◆ About this exercise ◆
Go through the listing below and show each line that has the word "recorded".

——

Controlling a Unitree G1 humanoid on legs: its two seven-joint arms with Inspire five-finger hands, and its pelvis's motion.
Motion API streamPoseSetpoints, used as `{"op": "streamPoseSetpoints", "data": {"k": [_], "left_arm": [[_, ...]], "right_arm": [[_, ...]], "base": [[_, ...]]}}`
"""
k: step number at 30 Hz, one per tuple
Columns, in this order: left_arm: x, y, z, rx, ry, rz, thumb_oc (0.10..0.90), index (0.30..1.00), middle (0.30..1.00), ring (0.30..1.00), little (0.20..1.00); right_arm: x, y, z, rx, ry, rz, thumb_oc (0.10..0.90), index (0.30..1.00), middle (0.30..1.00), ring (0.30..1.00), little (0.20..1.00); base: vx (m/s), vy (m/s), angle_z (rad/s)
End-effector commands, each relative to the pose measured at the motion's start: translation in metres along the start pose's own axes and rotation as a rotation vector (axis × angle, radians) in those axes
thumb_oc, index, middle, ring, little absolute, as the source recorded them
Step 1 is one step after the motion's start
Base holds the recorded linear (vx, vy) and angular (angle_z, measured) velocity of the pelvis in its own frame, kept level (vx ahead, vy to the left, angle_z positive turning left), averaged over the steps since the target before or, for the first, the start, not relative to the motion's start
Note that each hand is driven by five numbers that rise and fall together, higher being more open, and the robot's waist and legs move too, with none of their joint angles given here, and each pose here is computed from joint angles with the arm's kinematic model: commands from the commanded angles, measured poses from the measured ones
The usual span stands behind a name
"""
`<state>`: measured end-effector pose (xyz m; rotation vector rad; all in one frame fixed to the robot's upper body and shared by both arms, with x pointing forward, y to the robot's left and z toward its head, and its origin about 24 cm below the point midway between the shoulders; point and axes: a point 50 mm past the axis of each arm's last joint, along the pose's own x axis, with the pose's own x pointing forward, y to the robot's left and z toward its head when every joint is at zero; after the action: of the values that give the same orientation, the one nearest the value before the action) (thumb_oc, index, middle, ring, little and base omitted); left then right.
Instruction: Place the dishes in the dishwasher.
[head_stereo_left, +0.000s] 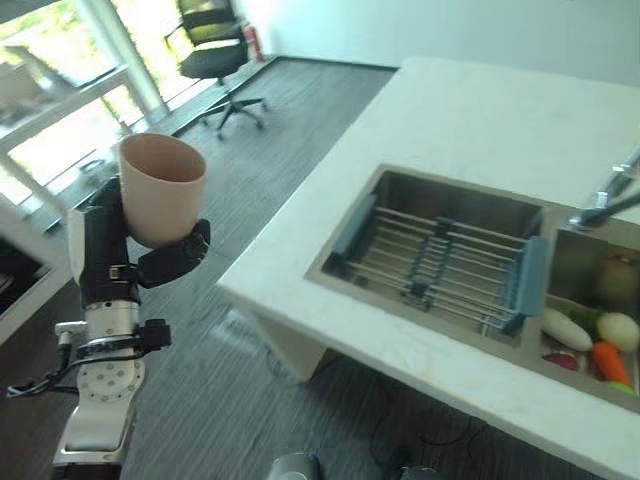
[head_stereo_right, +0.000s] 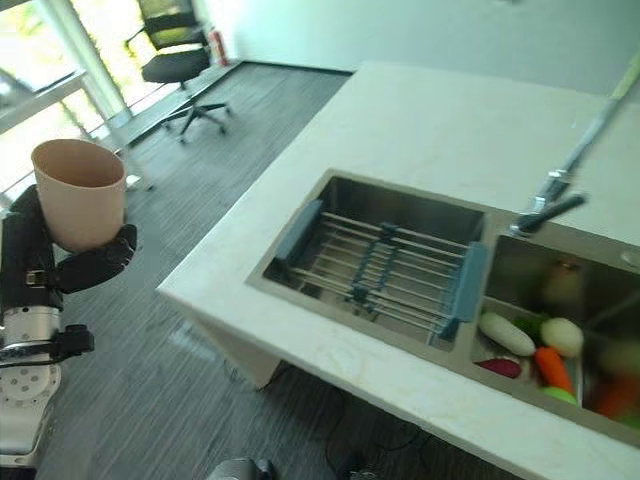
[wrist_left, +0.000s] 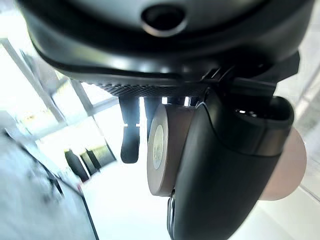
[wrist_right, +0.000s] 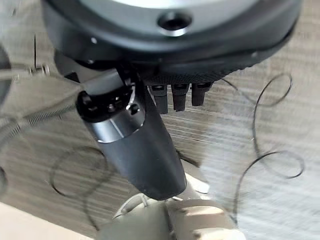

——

◆ Result of the exercise ◆
thumb_oc, index, middle, ring, little absolute, as the source recorded them
Base holds the recorded linear (vx, vy) and angular (angle_z, measured) velocity of the pelvis in its own frame, kept level (vx ahead, vy to the left, angle_z positive turning left), averaged over the steps since the target before or, for the first, the start, not relative to the motion's start

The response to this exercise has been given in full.